Yo entiendo que usted no me diga nada, ¿lo estoy aburriendo con mi historia? Pero es que a mí me hace bien hablar, más aún cuando estoy confundido; es una manera de ordenar mi mundo que se ha vuelto un tanto caótico últimamente, desde que estoy en este lugar extraño con personas tan amables que parecen conocerme y saber lo que necesito. No importa, todo volverá a su lugar cuando me cruce al parque y lleve mi libro para encontrarme con Carmen. La estatua seguirá allí, lo mismo que el árbol y el banco y la sombra que nos protege del sol y nos ampara de miradas indiscretas; vendrá puntual pisando las hojas secas del sendero como cumpliendo una órbita inexorable y secreta para cumplir con nuestro ritual de exorcizar los recuerdos, para que me nombre con su voz de manantial efímero y me deje con la sed de un nuevo encuentro.
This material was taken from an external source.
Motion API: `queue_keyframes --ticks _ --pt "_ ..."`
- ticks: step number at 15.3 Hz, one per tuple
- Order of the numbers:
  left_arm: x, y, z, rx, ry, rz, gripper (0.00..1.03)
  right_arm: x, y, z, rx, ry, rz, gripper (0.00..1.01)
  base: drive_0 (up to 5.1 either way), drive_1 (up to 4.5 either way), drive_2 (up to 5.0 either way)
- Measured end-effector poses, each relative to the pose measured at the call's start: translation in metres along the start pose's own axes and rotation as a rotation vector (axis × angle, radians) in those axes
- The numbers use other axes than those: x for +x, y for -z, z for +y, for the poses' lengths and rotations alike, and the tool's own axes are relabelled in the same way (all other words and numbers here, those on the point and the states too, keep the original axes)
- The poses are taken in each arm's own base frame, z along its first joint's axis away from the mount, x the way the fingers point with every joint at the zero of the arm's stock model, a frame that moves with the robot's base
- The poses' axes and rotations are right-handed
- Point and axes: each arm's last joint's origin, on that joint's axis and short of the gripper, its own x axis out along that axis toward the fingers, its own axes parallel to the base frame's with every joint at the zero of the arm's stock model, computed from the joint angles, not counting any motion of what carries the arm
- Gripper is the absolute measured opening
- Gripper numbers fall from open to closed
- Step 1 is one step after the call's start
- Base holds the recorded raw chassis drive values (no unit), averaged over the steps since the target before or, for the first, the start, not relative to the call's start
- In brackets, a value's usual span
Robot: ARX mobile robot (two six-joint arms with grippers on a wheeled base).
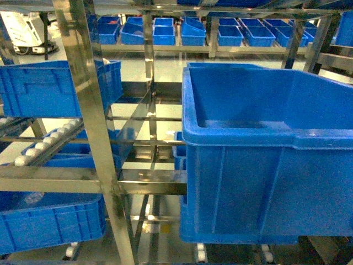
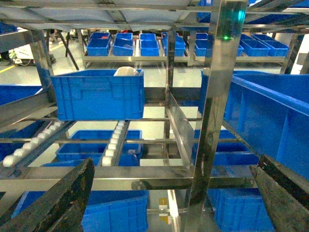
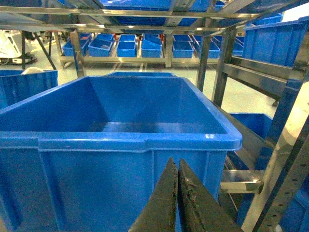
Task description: Place magnetic block on left shelf second layer
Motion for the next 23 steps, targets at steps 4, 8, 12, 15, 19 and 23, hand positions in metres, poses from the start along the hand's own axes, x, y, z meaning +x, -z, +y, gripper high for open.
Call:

Se lo digo así porque sé que a ella le gustan la poesía y las metáforas cuando la nombro; Carmen es una de las pocas cosas ciertas que me van quedando, ella permanece; la estatua, el ciprés, el banco son parte de mi universo de arena y viento.
- Has tardado tanto que temía me hubieras olvidado -me dijo con su voz inesperadamente grave y serena.
- No sabía que estabas aquí -le respondí sin salir de mí propio asombro, tratando de seguir un diálogo que no sabía dónde me llevaría.
- Es una tarde tan bella y es un instante tan preciso que si por mí fuera, el universo podría detenerse sin escándalo -me dijo en un tono de cierta complicidad y sus ojos adquirieron un brillo especial; volvió a tomar el libro, lo apretó contra su pecho y me preguntó si recordaba las playas de aquel verano tardío en Mar del Sur.
- Imposible no recordar, -le dije mientras sentía que algo parecido a la piedad me estaba abandonando.
Durante nuestro primer encuentro fui respondiendo con vaguedades a cada pregunta suya con la esperanza de que por fin se diera cuenta de su error y de mi embuste; pero nadie lo vino a buscar y las demás personas caminaban a nuestro alrededor con naturalidad, nada ni nadie nos interrumpió y yo no sabía cómo volver atrás y decirle que no, que no era Carmen, que quizás la verdadera Carmen estaría por llegar y sería una cuidadora que le daría sus pastillas y lo llevaría del brazo a su casa o a algún lugar horrible donde dejar su libro y convivir con sus fantasmas.
- Ambos sabemos que no puedo llevarte a casa -me dijo bajando la mirada por primera vez.
- No importa, tampoco hace falta.
- Se está bien acá y el sol y las hojas secas están tan en armonía que parece que no hace falta más nada ¿verdad?
Por momentos su voz se perdía en vagas ensoñaciones, me preguntaba por personas de las cuales no recordaba el nombre pero describía con detalles como: aquel rubiecito que jugaba en el patio de casa ¿lo has visto? Se fue lejos ¿Cuánto hace ya? y no lo he vuelto a ver. No pude entonces, ahora tampoco, encontrar la razón por la cual me quedé aferrada a sus manos, como queriendo rescatar a aquel hombre del olvido en el que se perdían sus recuerdos. Nunca apartó sus ojos de mí durante esos momentos de rara intimidad. Me hizo prometer que volvería; no tuve el coraje suficiente para decirle que no, que yo no era Carmen que todo era un engaño y que nosotros dos le habíamos usurpado a Carmen el lugar que la muerte, seguramente le había arrebatado.